> [YOUR GOAL]: The expected output is every entry, repeated word for word.
[Start of Attachment]
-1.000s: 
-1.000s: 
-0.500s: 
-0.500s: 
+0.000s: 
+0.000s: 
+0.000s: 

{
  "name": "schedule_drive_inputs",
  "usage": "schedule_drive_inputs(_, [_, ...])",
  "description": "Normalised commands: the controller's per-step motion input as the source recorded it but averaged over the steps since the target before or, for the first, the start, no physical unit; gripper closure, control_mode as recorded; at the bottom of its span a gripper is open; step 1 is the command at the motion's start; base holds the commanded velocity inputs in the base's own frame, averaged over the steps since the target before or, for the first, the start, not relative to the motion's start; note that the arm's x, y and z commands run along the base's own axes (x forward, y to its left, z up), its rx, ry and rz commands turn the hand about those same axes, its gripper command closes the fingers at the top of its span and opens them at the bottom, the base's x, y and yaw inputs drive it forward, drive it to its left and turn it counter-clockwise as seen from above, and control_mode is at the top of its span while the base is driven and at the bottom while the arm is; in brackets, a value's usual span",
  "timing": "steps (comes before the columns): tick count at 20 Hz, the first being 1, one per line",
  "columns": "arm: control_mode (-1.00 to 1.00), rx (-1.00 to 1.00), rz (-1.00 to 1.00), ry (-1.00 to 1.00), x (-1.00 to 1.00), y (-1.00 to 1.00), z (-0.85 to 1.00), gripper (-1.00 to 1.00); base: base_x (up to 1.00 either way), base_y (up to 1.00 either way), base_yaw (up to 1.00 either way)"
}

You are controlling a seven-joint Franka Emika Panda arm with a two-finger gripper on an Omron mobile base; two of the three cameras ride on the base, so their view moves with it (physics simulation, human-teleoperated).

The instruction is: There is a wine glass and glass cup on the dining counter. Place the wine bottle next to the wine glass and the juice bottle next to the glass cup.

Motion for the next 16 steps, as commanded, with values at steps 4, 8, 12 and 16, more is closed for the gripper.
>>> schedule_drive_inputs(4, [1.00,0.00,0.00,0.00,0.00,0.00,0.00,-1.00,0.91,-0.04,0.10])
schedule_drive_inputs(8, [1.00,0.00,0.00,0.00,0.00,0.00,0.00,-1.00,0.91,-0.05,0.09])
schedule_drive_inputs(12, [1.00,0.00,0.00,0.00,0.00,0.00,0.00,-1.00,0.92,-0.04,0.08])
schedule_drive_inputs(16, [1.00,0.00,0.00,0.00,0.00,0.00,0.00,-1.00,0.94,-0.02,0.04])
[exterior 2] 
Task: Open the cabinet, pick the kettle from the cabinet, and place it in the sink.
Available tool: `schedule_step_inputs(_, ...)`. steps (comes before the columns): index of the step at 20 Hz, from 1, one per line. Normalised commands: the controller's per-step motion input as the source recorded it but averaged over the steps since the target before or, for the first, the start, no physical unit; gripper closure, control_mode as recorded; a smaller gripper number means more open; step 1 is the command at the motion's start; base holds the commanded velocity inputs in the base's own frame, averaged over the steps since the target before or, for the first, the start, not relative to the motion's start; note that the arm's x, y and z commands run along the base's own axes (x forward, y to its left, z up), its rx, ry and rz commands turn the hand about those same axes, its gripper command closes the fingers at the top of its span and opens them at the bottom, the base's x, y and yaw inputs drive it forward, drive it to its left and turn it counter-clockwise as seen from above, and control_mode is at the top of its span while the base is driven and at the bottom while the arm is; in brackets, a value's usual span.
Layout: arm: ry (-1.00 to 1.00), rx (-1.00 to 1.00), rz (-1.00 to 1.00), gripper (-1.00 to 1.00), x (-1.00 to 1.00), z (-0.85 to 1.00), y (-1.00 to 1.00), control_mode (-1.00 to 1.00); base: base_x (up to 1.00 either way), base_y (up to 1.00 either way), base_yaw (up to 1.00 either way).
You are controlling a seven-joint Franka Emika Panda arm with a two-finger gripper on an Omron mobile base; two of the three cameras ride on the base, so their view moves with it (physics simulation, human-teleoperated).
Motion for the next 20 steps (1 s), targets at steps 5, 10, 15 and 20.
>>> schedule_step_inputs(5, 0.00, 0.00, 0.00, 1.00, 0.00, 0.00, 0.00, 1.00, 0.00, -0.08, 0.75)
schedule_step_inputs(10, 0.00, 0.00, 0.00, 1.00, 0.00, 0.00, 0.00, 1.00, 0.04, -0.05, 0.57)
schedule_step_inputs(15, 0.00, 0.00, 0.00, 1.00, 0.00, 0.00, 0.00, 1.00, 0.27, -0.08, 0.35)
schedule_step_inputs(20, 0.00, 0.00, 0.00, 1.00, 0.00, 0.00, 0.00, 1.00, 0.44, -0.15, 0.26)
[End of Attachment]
> [RESULT OF THIS TASK]:
-1.000s: 
-1.000s: 
-0.500s: 
-0.500s: 
+0.000s: 
+0.000s: 
+0.000s: 

{
  "name": "schedule_drive_inputs",
  "usage": "schedule_drive_inputs(_, [_, ...])",
  "description": "Normalised commands: the controller's per-step motion input as the source recorded it but averaged over the steps since the target before or, for the first, the start, no physical unit; gripper closure, control_mode as recorded; at the bottom of its span a gripper is open; step 1 is the command at the motion's start; base holds the commanded velocity inputs in the base's own frame, averaged over the steps since the target before or, for the first, the start, not relative to the motion's start; note that the arm's x, y and z commands run along the base's own axes (x forward, y to its left, z up), its rx, ry and rz commands turn the hand about those same axes, its gripper command closes the fingers at the top of its span and opens them at the bottom, the base's x, y and yaw inputs drive it forward, drive it to its left and turn it counter-clockwise as seen from above, and control_mode is at the top of its span while the base is driven and at the bottom while the arm is; in brackets, a value's usual span",
  "timing": "steps (comes before the columns): tick count at 20 Hz, the first being 1, one per line",
  "columns": "arm: control_mode (-1.00 to 1.00), rx (-1.00 to 1.00), rz (-1.00 to 1.00), ry (-1.00 to 1.00), x (-1.00 to 1.00), y (-1.00 to 1.00), z (-0.85 to 1.00), gripper (-1.00 to 1.00); base: base_x (up to 1.00 either way), base_y (up to 1.00 either way), base_yaw (up to 1.00 either way)"
}

You are controlling a seven-joint Franka Emika Panda arm with a two-finger gripper on an Omron mobile base; two of the three cameras ride on the base, so their view moves with it (physics simulation, human-teleoperated).

The instruction is: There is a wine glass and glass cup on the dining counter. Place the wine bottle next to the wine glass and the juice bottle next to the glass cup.

Motion for the next 16 steps, as commanded, with values at steps 4, 8, 12 and 16, more is closed for the gripper.
>>> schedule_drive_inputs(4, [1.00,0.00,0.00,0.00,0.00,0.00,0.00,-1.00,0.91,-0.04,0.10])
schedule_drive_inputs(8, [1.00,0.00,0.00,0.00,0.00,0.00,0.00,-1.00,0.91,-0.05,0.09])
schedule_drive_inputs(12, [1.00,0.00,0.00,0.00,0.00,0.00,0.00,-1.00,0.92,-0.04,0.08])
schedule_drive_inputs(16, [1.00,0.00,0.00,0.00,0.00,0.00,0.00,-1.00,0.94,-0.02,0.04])
[exterior 2] 
Task: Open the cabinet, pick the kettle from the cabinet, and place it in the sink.
Available tool: `schedule_step_inputs(_, ...)`. steps (comes before the columns): index of the step at 20 Hz, from 1, one per line. Normalised commands: the controller's per-step motion input as the source recorded it but averaged over the steps since the target before or, for the first, the start, no physical unit; gripper closure, control_mode as recorded; a smaller gripper number means more open; step 1 is the command at the motion's start; base holds the commanded velocity inputs in the base's own frame, averaged over the steps since the target before or, for the first, the start, not relative to the motion's start; note that the arm's x, y and z commands run along the base's own axes (x forward, y to its left, z up), its rx, ry and rz commands turn the hand about those same axes, its gripper command closes the fingers at the top of its span and opens them at the bottom, the base's x, y and yaw inputs drive it forward, drive it to its left and turn it counter-clockwise as seen from above, and control_mode is at the top of its span while the base is driven and at the bottom while the arm is; in brackets, a value's usual span.
Layout: arm: ry (-1.00 to 1.00), rx (-1.00 to 1.00), rz (-1.00 to 1.00), gripper (-1.00 to 1.00), x (-1.00 to 1.00), z (-0.85 to 1.00), y (-1.00 to 1.00), control_mode (-1.00 to 1.00); base: base_x (up to 1.00 either way), base_y (up to 1.00 either way), base_yaw (up to 1.00 either way).
You are controlling a seven-joint Franka Emika Panda arm with a two-finger gripper on an Omron mobile base; two of the three cameras ride on the base, so their view moves with it (physics simulation, human-teleoperated).
Motion for the next 20 steps (1 s), targets at steps 5, 10, 15 and 20.
>>> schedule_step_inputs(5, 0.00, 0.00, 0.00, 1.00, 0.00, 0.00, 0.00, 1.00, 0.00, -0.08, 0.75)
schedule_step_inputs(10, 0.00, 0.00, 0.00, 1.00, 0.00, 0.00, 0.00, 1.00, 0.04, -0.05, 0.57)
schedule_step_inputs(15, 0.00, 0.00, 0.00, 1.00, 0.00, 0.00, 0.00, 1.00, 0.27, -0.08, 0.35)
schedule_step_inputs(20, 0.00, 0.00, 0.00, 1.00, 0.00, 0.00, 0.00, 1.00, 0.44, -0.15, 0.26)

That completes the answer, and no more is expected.